Menurut Gadis, tingginya permintaan pasar dan tekanan penangkapan glass eel di alam menimbulkan permasalahan terkait kelestarian populasi sidat di Indonesia.

Mulai dari glass eel liar yang ditangkap berlebihan, perubahan lingkungan muara, dan pola migrasi yang terganggu, serta perubahan pola musim panen mengakibatkan ketersediaan pasokan untuk industri menjadi tidak stabil.

"Ketersediaan pasokan glass eel ini mengakibatkan harga fluktuatif di lapangan, dari harga tinggi hingga harga terendah. Bahkan, ada kalanya glass eel tidak terserap di pasar industri karena kapasitas hatchery yang sudah tidak dapat menampung," ungkap dia.
Maka dari itu, Gadis menekankan tata kelola ekologi adalah fondasi hilirisasi industri sebagai sinergi mutlak, yang mencakup implementasi rencana aksi nasional, penerapan konservasi berbasis bukti ilmiah, dan perlindungan terhadap struktur serta fungsi alami ekosistem perairan.

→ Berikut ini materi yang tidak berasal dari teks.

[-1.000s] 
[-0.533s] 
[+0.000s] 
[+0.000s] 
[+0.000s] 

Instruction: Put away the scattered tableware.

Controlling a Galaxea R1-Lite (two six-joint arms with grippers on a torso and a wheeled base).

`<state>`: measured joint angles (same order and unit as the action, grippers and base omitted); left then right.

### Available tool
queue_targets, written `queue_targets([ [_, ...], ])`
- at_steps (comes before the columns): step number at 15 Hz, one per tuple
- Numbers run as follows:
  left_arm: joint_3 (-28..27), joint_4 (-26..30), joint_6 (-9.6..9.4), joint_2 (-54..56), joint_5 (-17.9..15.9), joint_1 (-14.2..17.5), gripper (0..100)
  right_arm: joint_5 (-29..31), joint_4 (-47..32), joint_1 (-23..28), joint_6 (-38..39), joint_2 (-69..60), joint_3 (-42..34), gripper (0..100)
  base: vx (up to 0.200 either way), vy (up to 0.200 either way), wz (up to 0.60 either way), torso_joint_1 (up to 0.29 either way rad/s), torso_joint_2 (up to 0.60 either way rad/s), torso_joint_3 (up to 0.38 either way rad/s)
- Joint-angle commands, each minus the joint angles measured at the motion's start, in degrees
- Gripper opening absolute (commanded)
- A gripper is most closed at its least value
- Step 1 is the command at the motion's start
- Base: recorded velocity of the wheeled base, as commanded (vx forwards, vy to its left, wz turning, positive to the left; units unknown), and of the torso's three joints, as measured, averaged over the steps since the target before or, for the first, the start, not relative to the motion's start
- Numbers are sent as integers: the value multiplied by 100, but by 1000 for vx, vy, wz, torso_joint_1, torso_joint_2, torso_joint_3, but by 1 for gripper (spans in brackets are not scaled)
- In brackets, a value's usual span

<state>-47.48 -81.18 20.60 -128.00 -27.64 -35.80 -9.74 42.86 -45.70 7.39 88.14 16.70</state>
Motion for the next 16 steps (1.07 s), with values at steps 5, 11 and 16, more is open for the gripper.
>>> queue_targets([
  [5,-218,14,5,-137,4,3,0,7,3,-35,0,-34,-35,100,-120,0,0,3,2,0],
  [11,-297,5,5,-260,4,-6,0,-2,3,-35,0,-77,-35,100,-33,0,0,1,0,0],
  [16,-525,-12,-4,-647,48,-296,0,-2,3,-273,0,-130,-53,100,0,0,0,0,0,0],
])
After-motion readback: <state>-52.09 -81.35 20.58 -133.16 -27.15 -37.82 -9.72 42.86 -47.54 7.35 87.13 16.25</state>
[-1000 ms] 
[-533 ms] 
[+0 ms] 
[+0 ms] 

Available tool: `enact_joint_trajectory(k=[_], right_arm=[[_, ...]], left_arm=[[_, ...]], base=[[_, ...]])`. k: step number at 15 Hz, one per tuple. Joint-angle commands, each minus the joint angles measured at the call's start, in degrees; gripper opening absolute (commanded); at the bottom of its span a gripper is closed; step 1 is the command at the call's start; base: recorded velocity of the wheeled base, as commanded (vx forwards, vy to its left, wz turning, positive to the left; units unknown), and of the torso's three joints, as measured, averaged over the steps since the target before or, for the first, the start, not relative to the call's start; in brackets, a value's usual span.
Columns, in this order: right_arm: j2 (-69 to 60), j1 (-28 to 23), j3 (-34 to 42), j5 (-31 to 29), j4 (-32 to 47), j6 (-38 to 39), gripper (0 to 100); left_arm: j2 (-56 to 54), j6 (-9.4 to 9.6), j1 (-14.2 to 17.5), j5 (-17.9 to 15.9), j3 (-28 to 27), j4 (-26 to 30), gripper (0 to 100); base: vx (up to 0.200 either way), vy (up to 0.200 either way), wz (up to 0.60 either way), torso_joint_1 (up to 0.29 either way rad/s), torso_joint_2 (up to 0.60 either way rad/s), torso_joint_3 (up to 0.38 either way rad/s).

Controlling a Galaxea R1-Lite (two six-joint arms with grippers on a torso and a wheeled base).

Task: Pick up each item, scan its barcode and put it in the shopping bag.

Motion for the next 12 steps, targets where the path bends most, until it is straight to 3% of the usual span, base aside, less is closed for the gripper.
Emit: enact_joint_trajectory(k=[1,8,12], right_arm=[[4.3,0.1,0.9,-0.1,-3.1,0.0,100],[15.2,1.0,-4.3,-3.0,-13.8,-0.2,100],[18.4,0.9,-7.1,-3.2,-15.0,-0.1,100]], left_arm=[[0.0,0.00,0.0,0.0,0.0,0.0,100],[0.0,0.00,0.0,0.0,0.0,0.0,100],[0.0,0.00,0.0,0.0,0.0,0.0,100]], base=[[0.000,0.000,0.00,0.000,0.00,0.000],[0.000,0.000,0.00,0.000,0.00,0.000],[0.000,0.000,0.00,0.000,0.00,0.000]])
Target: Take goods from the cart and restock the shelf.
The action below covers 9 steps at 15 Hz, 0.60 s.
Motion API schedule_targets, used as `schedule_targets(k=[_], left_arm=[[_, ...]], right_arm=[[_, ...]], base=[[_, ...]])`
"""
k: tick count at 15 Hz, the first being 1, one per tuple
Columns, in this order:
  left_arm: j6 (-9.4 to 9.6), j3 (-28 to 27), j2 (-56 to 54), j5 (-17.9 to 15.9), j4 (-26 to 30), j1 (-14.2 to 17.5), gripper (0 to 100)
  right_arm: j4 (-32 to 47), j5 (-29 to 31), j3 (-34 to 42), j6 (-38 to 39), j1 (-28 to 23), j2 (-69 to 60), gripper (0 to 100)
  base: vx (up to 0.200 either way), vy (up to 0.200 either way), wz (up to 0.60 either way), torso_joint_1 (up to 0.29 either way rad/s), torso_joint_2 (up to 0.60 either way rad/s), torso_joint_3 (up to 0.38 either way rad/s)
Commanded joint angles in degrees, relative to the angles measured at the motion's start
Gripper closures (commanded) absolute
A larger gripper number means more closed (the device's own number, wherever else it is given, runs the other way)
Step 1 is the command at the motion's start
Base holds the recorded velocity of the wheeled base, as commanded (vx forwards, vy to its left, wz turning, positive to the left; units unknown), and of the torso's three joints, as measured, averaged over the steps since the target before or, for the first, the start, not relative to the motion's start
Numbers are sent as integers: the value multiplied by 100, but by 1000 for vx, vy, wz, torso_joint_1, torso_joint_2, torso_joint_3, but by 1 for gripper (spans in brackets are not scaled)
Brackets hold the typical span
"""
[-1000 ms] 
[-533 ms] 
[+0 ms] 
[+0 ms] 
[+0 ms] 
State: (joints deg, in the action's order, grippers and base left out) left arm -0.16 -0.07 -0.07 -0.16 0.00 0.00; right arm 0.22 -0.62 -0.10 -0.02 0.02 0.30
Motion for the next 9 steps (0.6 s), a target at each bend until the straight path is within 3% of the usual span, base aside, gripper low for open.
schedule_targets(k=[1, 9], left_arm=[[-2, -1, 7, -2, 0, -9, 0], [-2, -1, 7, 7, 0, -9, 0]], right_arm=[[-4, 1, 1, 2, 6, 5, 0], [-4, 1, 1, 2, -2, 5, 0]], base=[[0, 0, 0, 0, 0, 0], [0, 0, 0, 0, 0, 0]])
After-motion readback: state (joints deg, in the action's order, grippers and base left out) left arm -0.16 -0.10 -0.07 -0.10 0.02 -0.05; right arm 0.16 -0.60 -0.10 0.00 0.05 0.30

Dengan demikian, menurutnya, ketahanan ekologi dapat tercipta ketika populasi sidat terjaga dan pulih sehingga ekosistem tetap sehat. Sementara ketahanan ekonomi terwujud melalui industri sidat bernilai tinggi yang stabil dan kompetitif di pasar global.

"Pada akhirnya, pemanfaatan sidat yang bertanggung jawab akan menciptakan nilai tambah sekaligus menjaga kelestarian laut dan perairan tawar Indonesia sebagai fondasi masa depan bangsa," pungkasnya.